Exercise brief
The records that follow are to be transcribed word for word.

Provided information
================

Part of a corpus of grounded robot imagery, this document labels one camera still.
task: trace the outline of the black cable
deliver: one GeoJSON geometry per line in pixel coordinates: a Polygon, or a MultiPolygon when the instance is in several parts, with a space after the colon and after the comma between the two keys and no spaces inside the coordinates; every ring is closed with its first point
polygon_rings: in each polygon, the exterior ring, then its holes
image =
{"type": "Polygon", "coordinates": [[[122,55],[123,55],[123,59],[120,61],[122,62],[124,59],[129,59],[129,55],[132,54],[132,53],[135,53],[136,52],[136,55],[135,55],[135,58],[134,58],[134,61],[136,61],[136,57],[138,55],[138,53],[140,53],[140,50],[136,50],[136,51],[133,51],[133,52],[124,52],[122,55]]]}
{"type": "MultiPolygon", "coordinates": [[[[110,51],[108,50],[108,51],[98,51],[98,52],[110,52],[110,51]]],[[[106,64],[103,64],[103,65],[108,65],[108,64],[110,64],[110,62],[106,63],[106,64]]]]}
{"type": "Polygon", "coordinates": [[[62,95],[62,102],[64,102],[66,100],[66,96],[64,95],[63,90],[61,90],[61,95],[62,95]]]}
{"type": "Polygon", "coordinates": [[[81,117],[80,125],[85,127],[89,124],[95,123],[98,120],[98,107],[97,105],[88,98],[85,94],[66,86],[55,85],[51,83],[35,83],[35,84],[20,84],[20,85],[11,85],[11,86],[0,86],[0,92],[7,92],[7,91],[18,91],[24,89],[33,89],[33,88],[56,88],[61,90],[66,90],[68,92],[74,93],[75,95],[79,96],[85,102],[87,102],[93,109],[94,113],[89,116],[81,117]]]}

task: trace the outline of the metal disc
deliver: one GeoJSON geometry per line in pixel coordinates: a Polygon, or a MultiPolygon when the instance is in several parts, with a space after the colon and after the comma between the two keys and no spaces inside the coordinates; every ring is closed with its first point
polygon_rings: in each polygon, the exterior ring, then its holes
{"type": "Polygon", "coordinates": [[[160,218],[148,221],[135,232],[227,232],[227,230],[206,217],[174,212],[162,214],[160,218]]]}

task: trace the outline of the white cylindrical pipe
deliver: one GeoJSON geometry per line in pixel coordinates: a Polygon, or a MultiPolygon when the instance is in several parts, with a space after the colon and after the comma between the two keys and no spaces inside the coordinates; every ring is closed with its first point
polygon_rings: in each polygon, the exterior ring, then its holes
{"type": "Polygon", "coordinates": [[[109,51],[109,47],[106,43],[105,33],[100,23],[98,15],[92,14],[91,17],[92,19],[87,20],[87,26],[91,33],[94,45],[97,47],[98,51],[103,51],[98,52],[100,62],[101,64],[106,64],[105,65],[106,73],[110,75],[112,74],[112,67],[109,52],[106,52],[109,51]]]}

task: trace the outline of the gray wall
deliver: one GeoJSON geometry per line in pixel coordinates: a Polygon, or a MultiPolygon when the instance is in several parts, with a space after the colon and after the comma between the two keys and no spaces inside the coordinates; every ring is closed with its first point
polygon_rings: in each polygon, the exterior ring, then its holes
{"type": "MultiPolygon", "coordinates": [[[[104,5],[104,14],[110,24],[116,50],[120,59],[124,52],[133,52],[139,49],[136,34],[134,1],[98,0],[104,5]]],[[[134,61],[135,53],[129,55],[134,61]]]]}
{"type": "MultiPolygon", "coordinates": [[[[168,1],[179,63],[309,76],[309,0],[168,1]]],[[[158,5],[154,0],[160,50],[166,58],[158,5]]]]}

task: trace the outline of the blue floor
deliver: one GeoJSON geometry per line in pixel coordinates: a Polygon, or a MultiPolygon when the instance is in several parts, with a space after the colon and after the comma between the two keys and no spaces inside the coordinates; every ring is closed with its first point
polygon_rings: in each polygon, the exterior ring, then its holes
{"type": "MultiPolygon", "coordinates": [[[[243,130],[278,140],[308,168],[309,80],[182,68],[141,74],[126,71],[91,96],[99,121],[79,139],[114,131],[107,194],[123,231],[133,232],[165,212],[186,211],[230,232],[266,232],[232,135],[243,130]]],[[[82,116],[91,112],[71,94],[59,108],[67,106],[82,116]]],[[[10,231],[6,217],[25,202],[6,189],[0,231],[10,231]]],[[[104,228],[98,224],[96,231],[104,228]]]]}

================

Result for this task
Part of a corpus of grounded robot imagery, this document labels one camera still.
task: trace the outline of the black cable
deliver: one GeoJSON geometry per line in pixel coordinates: a Polygon, or a MultiPolygon when the instance is in several parts, with a space after the colon and after the comma between the two keys and no spaces inside the coordinates; every ring is closed with its first point
polygon_rings: in each polygon, the exterior ring, then its holes
image =
{"type": "Polygon", "coordinates": [[[122,55],[123,55],[123,59],[120,61],[122,62],[124,59],[129,59],[129,55],[132,54],[132,53],[135,53],[136,52],[136,55],[135,55],[135,58],[134,58],[134,61],[136,61],[136,57],[138,55],[138,53],[140,53],[140,50],[136,50],[136,51],[133,51],[133,52],[124,52],[122,55]]]}
{"type": "MultiPolygon", "coordinates": [[[[110,51],[108,50],[108,51],[98,51],[98,52],[110,52],[110,51]]],[[[106,64],[103,64],[103,65],[108,65],[108,64],[110,64],[110,62],[106,63],[106,64]]]]}
{"type": "Polygon", "coordinates": [[[62,95],[62,102],[64,102],[66,100],[66,96],[64,95],[63,90],[61,90],[61,95],[62,95]]]}
{"type": "Polygon", "coordinates": [[[81,117],[80,125],[85,127],[89,124],[95,123],[98,120],[98,107],[97,105],[88,98],[85,94],[66,86],[55,85],[51,83],[35,83],[35,84],[20,84],[20,85],[11,85],[11,86],[0,86],[0,92],[7,92],[7,91],[18,91],[24,89],[33,89],[33,88],[56,88],[61,90],[66,90],[68,92],[74,93],[75,95],[79,96],[85,102],[87,102],[93,109],[94,113],[89,116],[81,117]]]}

task: trace the outline of the metal disc
deliver: one GeoJSON geometry per line in pixel coordinates: a Polygon, or a MultiPolygon when the instance is in several parts, with a space after the colon and after the comma between the two keys and no spaces inside the coordinates; every ring is closed with its first point
polygon_rings: in each polygon, the exterior ring, then its holes
{"type": "Polygon", "coordinates": [[[160,218],[148,221],[135,232],[227,232],[227,230],[206,217],[174,212],[162,214],[160,218]]]}

task: trace the outline of the white cylindrical pipe
deliver: one GeoJSON geometry per line in pixel coordinates: a Polygon, or a MultiPolygon when the instance is in several parts, with a space after the colon and after the comma between the two keys and no spaces inside the coordinates; every ring is closed with its first point
polygon_rings: in each polygon, the exterior ring, then its holes
{"type": "Polygon", "coordinates": [[[109,51],[109,47],[106,43],[105,33],[100,23],[98,15],[92,14],[91,17],[92,19],[87,20],[87,26],[91,33],[94,45],[97,47],[98,51],[103,51],[98,52],[100,62],[101,64],[106,64],[105,65],[106,73],[110,75],[112,74],[112,67],[109,52],[106,52],[109,51]]]}

task: trace the outline of the gray wall
deliver: one GeoJSON geometry per line in pixel coordinates: a Polygon, or a MultiPolygon when the instance is in several parts, with a space after the colon and after the comma between the two keys and no spaces inside the coordinates; every ring is closed with its first point
polygon_rings: in each polygon, the exterior ring, then its holes
{"type": "MultiPolygon", "coordinates": [[[[104,5],[104,14],[110,24],[116,50],[120,59],[124,52],[133,52],[139,49],[136,34],[134,1],[98,0],[104,5]]],[[[134,61],[135,53],[129,55],[134,61]]]]}
{"type": "MultiPolygon", "coordinates": [[[[168,1],[179,63],[309,76],[309,0],[168,1]]],[[[158,5],[154,0],[160,50],[166,58],[158,5]]]]}

task: trace the outline of the blue floor
deliver: one GeoJSON geometry per line in pixel coordinates: a Polygon, or a MultiPolygon when the instance is in several parts, with a space after the colon and after the comma between the two keys and no spaces inside the coordinates; every ring is closed with its first point
polygon_rings: in each polygon, the exterior ring, then its holes
{"type": "MultiPolygon", "coordinates": [[[[243,130],[278,140],[308,168],[309,80],[182,68],[141,74],[126,71],[91,96],[99,121],[79,139],[114,131],[107,194],[123,231],[133,232],[165,212],[186,211],[230,232],[266,232],[232,135],[243,130]]],[[[82,116],[91,112],[71,94],[59,108],[67,106],[82,116]]],[[[10,231],[6,217],[25,202],[6,189],[0,231],[10,231]]],[[[104,228],[98,224],[96,231],[104,228]]]]}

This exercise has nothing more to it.